Murdoch intanto è sotto pressione in altre parti del suo impero. La divisione australiana del suo gruppo editoriale ha annunciato un'inchiesta su tutti i pagamenti effettuati dal gruppo dal 2008 a oggi per verificare che non ci siano stati versamenti illeciti a informatori o polizia. Negli Stati Uniti invece il gruppo Murdoch è ora sotto accusa. Il senatore democratico Jay Rockefeller, presidente della Commissione Commercio del Senato, ha chiesto l'avvio di un'indagine sulla possibilitá che giornalisti di News Corp abbiano intercettato illegalmente i telefoni di cittadini britannici. «Sono preoccupato che le intercettazioni telefoniche già ammesse a Londra da News Corp possano essersi allargate a vittime di 9/11 o ad altri americani - ha detto Rockefeller. - Se così fosse, le conseguenze saranno gravi. Ci sono domande molto serie da fare sulla possibilità che il gruppo abbia violato la legge americana».

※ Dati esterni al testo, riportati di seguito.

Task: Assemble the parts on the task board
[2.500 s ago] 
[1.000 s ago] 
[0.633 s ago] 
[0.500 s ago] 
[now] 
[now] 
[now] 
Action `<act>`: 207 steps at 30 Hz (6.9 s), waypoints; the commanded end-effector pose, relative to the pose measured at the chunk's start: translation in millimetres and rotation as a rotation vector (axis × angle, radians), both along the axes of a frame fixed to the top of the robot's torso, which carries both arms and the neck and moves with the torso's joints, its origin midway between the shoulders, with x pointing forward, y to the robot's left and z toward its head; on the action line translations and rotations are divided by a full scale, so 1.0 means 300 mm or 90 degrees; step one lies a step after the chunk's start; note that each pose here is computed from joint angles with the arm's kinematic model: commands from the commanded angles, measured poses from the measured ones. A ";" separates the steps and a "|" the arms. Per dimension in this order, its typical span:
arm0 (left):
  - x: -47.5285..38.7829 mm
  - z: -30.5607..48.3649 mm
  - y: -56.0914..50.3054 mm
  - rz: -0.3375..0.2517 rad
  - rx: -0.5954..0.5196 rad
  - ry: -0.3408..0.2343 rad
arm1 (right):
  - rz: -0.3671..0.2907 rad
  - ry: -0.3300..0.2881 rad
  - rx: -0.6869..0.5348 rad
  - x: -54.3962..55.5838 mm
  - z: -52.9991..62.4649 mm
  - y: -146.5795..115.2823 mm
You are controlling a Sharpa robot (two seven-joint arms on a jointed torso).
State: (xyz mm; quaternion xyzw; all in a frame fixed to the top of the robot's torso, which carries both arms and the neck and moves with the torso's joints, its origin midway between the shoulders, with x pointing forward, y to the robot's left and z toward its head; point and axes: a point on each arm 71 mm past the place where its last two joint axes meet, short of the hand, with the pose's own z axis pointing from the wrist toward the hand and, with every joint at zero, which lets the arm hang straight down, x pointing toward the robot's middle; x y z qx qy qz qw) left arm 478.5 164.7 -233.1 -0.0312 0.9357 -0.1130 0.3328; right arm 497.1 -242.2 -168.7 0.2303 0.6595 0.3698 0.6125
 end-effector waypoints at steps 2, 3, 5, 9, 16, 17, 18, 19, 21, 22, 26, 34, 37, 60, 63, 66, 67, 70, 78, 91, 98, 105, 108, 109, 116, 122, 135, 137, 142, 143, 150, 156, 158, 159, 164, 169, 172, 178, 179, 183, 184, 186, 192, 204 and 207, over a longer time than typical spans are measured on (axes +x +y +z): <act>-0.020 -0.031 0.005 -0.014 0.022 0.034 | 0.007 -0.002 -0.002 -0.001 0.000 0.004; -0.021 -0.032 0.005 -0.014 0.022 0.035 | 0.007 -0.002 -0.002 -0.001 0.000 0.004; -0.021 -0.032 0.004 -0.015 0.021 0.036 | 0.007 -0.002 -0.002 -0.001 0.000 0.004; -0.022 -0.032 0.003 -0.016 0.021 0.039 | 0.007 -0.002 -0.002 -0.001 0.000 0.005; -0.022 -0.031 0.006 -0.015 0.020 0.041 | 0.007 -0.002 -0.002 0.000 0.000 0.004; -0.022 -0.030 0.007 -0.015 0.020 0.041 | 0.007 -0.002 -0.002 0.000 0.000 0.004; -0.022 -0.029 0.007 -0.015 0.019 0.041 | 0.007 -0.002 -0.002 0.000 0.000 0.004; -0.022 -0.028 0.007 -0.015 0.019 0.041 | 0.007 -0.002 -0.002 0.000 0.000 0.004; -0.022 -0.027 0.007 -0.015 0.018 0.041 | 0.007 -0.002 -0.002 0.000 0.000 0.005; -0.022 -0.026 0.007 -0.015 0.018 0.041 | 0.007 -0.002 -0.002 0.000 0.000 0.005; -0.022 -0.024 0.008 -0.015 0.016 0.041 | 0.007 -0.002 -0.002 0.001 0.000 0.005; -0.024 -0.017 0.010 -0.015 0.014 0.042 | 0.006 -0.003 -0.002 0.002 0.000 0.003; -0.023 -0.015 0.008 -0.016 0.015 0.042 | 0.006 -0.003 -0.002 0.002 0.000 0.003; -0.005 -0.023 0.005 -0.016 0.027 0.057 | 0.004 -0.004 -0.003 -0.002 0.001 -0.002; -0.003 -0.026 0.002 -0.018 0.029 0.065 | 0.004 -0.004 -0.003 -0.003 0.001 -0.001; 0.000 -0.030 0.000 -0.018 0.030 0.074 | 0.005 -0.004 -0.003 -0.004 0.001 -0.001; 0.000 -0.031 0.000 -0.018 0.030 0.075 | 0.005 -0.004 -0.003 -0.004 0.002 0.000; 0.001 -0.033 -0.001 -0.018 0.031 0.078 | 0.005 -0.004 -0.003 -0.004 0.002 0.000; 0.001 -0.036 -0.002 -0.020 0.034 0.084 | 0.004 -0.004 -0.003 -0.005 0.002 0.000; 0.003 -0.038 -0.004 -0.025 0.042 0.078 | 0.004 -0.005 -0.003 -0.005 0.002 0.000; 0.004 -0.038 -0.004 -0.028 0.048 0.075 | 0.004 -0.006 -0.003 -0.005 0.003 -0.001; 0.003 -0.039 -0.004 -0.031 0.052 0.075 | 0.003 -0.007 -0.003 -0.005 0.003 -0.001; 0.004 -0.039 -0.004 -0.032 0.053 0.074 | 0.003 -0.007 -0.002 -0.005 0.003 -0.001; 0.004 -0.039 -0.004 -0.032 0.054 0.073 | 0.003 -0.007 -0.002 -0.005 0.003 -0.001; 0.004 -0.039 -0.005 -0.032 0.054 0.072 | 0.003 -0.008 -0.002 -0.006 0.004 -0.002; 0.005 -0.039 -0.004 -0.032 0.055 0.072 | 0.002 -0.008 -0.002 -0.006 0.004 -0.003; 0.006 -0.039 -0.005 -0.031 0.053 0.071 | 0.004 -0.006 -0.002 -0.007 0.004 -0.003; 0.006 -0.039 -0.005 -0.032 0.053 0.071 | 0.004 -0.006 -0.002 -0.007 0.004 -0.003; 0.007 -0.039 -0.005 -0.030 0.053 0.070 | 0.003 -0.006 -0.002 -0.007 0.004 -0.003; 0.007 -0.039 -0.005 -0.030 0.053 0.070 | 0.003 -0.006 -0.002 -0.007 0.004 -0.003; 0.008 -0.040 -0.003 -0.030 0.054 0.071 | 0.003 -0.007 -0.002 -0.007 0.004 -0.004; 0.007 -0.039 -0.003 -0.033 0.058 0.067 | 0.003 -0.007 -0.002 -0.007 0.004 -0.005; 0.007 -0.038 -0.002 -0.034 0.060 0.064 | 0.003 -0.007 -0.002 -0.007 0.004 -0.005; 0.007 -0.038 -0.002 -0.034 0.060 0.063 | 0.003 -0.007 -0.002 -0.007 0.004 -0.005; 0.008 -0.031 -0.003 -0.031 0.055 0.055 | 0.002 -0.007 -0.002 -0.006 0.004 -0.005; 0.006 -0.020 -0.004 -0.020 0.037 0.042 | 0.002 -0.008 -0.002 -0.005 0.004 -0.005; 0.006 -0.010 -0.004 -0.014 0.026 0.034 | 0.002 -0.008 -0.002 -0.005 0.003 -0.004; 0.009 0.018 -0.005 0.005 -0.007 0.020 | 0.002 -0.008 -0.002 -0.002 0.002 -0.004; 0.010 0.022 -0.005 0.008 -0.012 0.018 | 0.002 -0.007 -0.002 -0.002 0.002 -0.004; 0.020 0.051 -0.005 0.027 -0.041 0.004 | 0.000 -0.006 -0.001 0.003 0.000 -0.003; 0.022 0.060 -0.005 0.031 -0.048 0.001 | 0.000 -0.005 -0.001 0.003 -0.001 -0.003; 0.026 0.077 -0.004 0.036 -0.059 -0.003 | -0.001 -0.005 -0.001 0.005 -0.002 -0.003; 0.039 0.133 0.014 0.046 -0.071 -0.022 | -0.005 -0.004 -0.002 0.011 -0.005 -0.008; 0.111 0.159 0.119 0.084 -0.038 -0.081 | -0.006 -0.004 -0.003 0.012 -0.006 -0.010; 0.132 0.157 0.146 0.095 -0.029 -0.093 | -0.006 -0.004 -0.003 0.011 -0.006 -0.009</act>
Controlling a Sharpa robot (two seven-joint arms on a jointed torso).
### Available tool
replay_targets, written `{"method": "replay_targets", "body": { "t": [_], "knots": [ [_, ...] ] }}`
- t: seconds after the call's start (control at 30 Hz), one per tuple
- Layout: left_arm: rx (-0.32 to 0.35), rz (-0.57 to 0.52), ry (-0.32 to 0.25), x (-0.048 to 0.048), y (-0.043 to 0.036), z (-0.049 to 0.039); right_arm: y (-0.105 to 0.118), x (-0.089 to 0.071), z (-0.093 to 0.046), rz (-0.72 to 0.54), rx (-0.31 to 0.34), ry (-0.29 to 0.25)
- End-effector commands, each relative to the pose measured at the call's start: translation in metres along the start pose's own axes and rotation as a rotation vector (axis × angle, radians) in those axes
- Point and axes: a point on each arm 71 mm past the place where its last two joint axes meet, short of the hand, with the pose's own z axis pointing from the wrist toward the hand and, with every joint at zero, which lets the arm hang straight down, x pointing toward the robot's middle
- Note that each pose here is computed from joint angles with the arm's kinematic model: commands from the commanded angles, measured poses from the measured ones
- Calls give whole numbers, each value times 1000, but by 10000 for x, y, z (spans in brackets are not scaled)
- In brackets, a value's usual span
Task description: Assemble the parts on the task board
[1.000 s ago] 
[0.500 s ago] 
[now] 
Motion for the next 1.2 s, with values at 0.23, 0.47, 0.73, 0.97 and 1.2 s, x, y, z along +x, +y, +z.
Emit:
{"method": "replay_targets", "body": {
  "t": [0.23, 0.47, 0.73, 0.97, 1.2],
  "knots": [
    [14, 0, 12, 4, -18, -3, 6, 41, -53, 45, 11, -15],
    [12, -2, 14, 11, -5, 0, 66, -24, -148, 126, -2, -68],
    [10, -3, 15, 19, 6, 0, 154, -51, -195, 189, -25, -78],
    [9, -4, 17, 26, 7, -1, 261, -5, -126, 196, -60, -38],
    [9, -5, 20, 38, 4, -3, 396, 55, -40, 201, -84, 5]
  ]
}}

Una delle numerose accuse ai giornalisti del gruppo Murdoch è quella di avere intercettato i telefoni di genitori e parenti delle vittime degli attentati terroristici del luglio 2005 a Londra. Per questo il senatore teme che lo stesso possa essere accaduto a parenti delle vittime degli attentati alle Torri Gemelle del 2001. A quanto risulta per ora non ci sono prove di alcun tipo, ma la richiesta di Rockefeller dimostra l'impatto anche all'estero dello scandalo in Gran Bretagna. Negli Usa Murdoch controlla il New York Post, il Wall Street Journal e il canale televisivo Fox News oltre alla casa editrice Harper Collins.